PROBLEM DESCRIPTION => Each line below is to be copied exactly as it appears.

INFORMATION SUPPLIED =>
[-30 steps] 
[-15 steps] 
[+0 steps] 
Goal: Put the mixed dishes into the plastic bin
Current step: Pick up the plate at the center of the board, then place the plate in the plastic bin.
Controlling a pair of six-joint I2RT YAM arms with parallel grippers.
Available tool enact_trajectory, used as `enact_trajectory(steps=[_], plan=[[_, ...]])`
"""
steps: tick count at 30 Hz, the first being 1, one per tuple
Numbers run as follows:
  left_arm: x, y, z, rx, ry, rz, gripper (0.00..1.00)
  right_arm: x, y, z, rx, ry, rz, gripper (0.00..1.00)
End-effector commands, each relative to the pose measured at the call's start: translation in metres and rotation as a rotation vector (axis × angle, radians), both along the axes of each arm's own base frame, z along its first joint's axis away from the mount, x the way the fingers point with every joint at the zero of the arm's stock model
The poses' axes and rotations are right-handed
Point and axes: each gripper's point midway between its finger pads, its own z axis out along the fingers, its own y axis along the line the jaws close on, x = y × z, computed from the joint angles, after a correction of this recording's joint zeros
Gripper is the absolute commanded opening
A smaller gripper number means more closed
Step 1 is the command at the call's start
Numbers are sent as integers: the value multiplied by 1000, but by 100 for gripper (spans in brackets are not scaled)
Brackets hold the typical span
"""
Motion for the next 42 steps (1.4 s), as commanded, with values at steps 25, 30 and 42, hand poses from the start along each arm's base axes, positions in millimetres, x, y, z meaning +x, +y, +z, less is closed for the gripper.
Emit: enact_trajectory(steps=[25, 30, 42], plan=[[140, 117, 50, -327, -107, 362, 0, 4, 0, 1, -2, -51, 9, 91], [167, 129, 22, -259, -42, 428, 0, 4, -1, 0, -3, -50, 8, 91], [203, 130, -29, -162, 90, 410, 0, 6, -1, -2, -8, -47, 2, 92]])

SOLVED EXERCISE =>
[-30 steps] 
[-15 steps] 
[+0 steps] 
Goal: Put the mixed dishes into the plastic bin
Current step: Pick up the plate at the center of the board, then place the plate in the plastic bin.
Controlling a pair of six-joint I2RT YAM arms with parallel grippers.
Available tool enact_trajectory, used as `enact_trajectory(steps=[_], plan=[[_, ...]])`
"""
steps: tick count at 30 Hz, the first being 1, one per tuple
Numbers run as follows:
  left_arm: x, y, z, rx, ry, rz, gripper (0.00..1.00)
  right_arm: x, y, z, rx, ry, rz, gripper (0.00..1.00)
End-effector commands, each relative to the pose measured at the call's start: translation in metres and rotation as a rotation vector (axis × angle, radians), both along the axes of each arm's own base frame, z along its first joint's axis away from the mount, x the way the fingers point with every joint at the zero of the arm's stock model
The poses' axes and rotations are right-handed
Point and axes: each gripper's point midway between its finger pads, its own z axis out along the fingers, its own y axis along the line the jaws close on, x = y × z, computed from the joint angles, after a correction of this recording's joint zeros
Gripper is the absolute commanded opening
A smaller gripper number means more closed
Step 1 is the command at the call's start
Numbers are sent as integers: the value multiplied by 1000, but by 100 for gripper (spans in brackets are not scaled)
Brackets hold the typical span
"""
Motion for the next 42 steps (1.4 s), as commanded, with values at steps 25, 30 and 42, hand poses from the start along each arm's base axes, positions in millimetres, x, y, z meaning +x, +y, +z, less is closed for the gripper.
Emit: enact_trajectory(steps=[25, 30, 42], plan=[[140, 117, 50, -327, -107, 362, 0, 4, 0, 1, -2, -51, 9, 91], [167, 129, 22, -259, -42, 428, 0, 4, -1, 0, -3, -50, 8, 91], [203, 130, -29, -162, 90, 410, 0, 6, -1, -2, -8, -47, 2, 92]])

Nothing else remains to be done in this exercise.